ライゲーション→トランスフォーメーション

#1です。 >インサートは，元々プラスミドの中にBgl II-insert-BamH Iで入っていたものを切り出して，ゲル抽出により精製しました．精製後のinsertはアガロース電気泳動で確認しました． >泳動バッファーは新しいものを使いました．染色液は使わず，エチブロをはじめに入れたゲルを使いました． 了解です。 だとすると、変な断片がやってくる余地はあまりなさそうですね。 切り出しを低波長の紫外線下で長時間かけて行ってしまって、変な断片になってしまったということもあり得なくはないでしょうが。 残る疑問点は、 ＞２０個くらいに対し１個は予想されるところにバンドはくるのですがセルフです． というところですが、10kbと12kbなら、はっきり区別がつくはずですよね？　だとすると、予想されるところにきたバンドがセルフというのはどういうことでしょう？ あと、予想だにしないサイズというのは、具体的には？ ベクターまたはインサートに、繰り返し配列等がないとすると、再編成がおこる可能性はあまりありませんね。 インサートは、大腸菌内で有害な作用をする可能性があるものでしょうか。
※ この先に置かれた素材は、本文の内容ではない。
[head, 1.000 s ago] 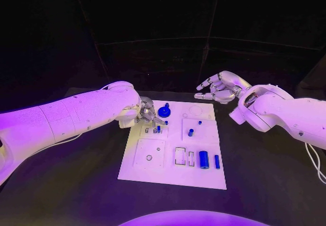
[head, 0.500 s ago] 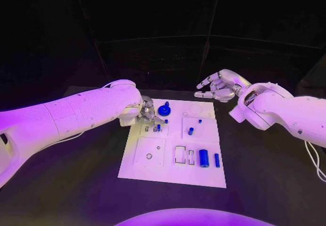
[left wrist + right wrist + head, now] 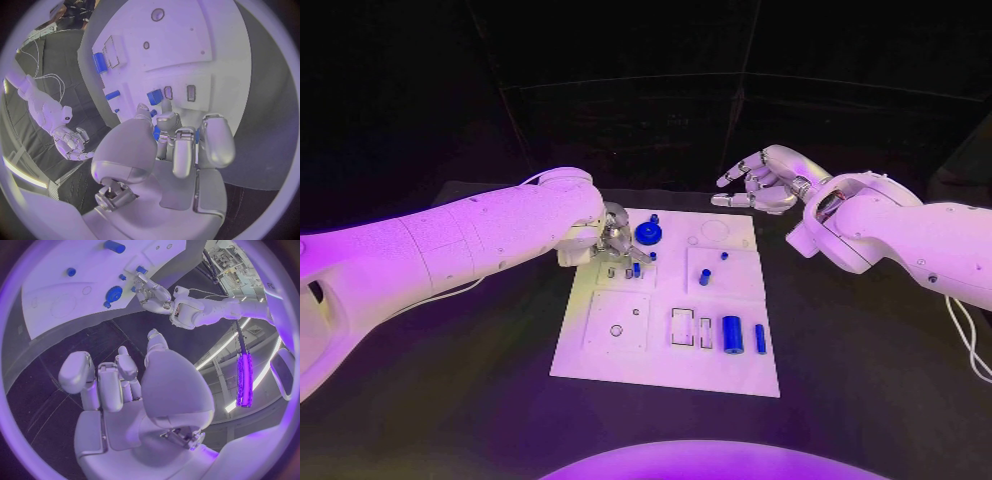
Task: Assemble the parts on the task board
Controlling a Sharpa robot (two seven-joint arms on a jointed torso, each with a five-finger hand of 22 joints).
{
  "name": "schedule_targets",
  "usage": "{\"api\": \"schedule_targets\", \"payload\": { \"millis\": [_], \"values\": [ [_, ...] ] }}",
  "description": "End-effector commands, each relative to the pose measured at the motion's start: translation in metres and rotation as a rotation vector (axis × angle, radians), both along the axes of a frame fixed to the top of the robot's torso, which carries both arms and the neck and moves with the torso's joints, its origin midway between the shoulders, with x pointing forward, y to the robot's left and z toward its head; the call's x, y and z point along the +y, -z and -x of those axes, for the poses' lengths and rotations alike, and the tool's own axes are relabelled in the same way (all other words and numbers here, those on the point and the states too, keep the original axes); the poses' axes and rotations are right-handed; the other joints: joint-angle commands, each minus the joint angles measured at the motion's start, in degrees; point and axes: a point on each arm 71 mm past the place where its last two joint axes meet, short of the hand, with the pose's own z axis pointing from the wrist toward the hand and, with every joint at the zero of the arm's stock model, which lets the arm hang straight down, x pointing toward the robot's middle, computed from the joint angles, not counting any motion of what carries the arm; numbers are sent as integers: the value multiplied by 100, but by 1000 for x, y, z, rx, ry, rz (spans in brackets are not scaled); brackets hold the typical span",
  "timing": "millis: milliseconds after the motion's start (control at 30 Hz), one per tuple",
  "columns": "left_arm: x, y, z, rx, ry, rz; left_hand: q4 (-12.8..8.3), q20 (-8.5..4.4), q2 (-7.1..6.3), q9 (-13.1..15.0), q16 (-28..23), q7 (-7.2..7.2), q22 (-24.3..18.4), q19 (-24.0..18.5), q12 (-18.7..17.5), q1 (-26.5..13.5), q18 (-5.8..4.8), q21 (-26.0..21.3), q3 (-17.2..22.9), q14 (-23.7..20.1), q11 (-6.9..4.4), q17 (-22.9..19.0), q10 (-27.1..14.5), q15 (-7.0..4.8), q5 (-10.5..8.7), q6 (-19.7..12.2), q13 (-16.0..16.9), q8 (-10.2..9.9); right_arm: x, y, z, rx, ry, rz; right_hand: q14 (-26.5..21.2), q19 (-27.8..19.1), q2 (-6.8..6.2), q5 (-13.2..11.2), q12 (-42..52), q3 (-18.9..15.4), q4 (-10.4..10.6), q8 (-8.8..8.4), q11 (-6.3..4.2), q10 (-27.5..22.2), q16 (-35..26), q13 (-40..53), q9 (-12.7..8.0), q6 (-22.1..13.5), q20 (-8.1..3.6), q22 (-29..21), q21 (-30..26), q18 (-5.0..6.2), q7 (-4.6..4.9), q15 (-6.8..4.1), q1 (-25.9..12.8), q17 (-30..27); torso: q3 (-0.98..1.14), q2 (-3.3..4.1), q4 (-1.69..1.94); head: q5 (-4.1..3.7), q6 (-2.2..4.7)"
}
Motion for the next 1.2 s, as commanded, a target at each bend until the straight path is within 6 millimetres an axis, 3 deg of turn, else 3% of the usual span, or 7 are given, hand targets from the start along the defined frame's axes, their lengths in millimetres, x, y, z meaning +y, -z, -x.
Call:
{"api": "schedule_targets", "payload": {
  "millis": [33,833,1000,1200],
  "values": [
    [-1,0,0,9,12,-15,-41,15,-12,20,32,6,2,11,42,76,-39,32,17,591,-17,1452,-15,-50,15,-41,10,48,1,-2,0,-20,-2,13,245,-29,47,20,-7,-34,-3,23,-37,4,-39,-6,-5,11,-23,-5,-22,53,-9,-32,26,-5,1,3,-7,-1,-3],
    [-5,3,2,28,30,-31,-128,15,19,114,57,-1,30,-3,120,225,-38,49,76,602,-24,1498,25,-54,17,-74,84,125,4,-2,-2,-30,-3,18,244,-35,59,40,-8,-33,-3,26,-38,3,-44,-10,-6,9,-23,-22,-32,56,-9,-32,28,-9,3,1,3,-10,-54],
    [-6,3,3,28,33,-30,-260,11,76,174,60,-6,49,-12,130,425,-38,59,216,603,-31,1502,24,-60,20,-111,86,163,5,-2,-2,-29,-4,18,244,-35,61,42,-8,-33,-2,26,-37,2,-44,-10,-6,8,-23,-23,-32,56,-9,-33,28,-10,3,1,3,-10,-59],
    [-6,2,2,21,33,-20,-573,-10,196,223,60,-43,44,-32,119,885,-31,50,595,603,-65,1502,6,-88,25,-179,79,170,5,-2,-2,-28,-4,19,244,-36,65,49,-7,-34,0,26,-37,2,-46,-10,-6,6,-23,-26,-35,56,-8,-33,25,-11,4,2,0,-7,-73]
  ]
}}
だとすると、変なことが起こる可能性は大きくなりますが。 あと考えられるとすると、切り出しのときに、間違ってインサートじゃなくてベクターのバンドを切り出してしまってたりはしませんよね。 あとは、TEなどに、プラスミドが混入している可能性もありますが、同じものをネガコンにも同様に使っていたなら、その可能性はほぼ無視できますね。 とりあえず、最初からやり直してみることをお勧めします。 それでもうまくいかない場合は、低コピー数のベクターを使うとか、pUC系のベクターなら、培養温度を下げてコピー数を少なくしてみるといったことも有効かもしれません。